I. RECITALS. VI Technology, Inc., a Texas corporation ("VI Technology"), and the purchaser of VI Technology hardware (the "Purchaser") agree that the following United States General Sales Conditions (the “VI Terms”), shall govern all orders for VI Technology hardware (“Hardware”) with a shipping address within the United States, its possessions and territories. The VI Terms supersede any conflicting terms contained in a purchase order or other document submitted by Purchaser. VI Technology rejects any terms in addition to or in conflict with these terms, unless specifically agreed to the contrary by VI Technology in writing. Prices, Hardware descriptions, sales and promotional materials and other terms appearing in any other VI Technology documents are not binding on VI Technology and are subject to change without notice.

II. ORDERS. PRICES. MODIFICATIONS. All orders, whether made directly or through our representatives, shall obligate VI Technology only when accepted by VI Technology, acting in its sole discretion. Prices for Hardware are in US Dollars, all taxes excluded, FOB VI Technology’s Austin, Texas shipping dock. Modifications or changes to any orders shall not obligate VI Technology until accepted by VI Technology, acting in its sole discretion.

III. PAYMENT TERMS AND CONDITIONS. Standard Payment Terms: Full payment is due upon shipment of Hardware by VI Technology. Full payment for Hardware shall be made by cash, money order, or cashier's check.
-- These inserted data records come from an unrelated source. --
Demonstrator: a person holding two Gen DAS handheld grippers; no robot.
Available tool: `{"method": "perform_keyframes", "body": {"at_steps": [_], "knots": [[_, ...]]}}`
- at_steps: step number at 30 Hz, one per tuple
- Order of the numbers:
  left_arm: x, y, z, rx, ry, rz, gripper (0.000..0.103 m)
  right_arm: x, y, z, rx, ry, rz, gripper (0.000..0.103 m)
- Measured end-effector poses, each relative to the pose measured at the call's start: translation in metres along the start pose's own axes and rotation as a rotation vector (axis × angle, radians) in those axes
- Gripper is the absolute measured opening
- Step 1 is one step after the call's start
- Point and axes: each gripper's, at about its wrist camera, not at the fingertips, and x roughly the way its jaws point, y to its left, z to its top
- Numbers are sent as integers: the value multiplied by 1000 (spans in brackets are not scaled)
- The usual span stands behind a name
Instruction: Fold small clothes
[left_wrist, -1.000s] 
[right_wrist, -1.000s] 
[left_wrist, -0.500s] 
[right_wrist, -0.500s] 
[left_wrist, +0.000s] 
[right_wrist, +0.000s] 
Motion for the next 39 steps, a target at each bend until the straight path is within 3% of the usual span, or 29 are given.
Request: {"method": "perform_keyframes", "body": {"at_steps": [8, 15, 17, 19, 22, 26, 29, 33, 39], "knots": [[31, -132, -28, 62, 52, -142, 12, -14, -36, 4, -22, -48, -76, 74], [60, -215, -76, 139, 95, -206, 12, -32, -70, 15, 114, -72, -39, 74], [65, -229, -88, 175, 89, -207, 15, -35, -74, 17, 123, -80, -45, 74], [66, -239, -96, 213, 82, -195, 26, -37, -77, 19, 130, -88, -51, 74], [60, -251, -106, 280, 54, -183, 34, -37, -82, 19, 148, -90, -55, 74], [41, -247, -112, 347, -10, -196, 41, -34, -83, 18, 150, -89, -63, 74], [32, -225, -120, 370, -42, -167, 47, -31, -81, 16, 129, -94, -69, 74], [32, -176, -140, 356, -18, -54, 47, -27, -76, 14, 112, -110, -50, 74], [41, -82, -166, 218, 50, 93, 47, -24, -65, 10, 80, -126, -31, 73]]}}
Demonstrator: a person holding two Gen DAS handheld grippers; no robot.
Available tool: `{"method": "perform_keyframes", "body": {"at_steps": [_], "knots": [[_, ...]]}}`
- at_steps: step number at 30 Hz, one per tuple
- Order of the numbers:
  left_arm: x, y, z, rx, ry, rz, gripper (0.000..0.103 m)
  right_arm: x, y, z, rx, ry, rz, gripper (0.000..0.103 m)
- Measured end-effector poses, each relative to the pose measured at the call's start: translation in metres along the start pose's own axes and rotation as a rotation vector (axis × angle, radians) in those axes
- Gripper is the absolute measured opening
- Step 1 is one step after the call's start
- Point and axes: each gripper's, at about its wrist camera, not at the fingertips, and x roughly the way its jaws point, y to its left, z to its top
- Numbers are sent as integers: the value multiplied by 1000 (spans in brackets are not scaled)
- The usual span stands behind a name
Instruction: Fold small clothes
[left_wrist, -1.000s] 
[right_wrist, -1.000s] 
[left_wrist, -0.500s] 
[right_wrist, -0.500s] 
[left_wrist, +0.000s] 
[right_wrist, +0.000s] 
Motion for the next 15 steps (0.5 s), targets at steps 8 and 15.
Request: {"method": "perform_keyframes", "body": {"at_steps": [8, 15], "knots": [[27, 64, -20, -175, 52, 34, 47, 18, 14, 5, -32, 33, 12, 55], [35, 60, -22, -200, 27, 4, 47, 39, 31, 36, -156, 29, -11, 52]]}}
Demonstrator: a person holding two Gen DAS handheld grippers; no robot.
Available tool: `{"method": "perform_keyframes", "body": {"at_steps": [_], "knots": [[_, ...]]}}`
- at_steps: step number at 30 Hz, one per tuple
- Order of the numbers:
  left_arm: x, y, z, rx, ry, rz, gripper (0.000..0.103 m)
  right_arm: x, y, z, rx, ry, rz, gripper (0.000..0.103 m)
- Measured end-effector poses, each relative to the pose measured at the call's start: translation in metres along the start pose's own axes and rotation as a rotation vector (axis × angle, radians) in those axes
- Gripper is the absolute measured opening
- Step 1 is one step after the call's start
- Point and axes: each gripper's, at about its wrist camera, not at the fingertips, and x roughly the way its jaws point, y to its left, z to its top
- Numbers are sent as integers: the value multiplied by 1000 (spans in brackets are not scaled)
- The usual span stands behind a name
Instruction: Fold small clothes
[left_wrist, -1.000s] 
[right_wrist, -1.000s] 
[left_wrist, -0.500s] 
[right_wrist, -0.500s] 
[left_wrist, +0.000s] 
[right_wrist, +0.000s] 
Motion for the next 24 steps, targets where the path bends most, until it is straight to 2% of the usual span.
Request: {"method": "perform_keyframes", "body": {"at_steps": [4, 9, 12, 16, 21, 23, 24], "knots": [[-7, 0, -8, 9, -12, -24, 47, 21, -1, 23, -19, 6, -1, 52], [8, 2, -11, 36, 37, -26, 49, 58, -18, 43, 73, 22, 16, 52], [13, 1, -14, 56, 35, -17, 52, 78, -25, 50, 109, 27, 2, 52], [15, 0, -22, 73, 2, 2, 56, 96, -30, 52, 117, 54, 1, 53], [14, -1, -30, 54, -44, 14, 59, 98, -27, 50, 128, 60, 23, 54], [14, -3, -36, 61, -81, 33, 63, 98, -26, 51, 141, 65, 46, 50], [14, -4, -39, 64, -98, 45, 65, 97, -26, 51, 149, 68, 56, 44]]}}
Extended Payment Terms: VI Technology, may in its discretion extend payment terms of 30 days from the date of invoice, without discount to Purchasers meeting credit criteria and payment histories acceptable to VI Technology in its sole discretion. Payment shall not be delayed, even in case of dispute. In case of default of payment at due date (1) all outstanding payments shall be immediately and automatically payable without notice, and (2) any current orders, including warranty, will be immediately and automatically suspended, without notice, until VI Technology receives full payment, and (3) all amounts due and payable to VI Technology shall bear interest at a rate of 1.5% per month. Moreover, VI Technology shall be entitled, 15 days after a notice for payment sent by registered mail, to cancel all outstanding orders, and terminate immediately any existing agreement with Purchaser, without prejudice to VI Technology's right to claim for damages. Purchaser shall pay to VI Technology upon demand any charges or costs, including reasonable attorney’s fees, incurred in connection with the collection of any past due amounts.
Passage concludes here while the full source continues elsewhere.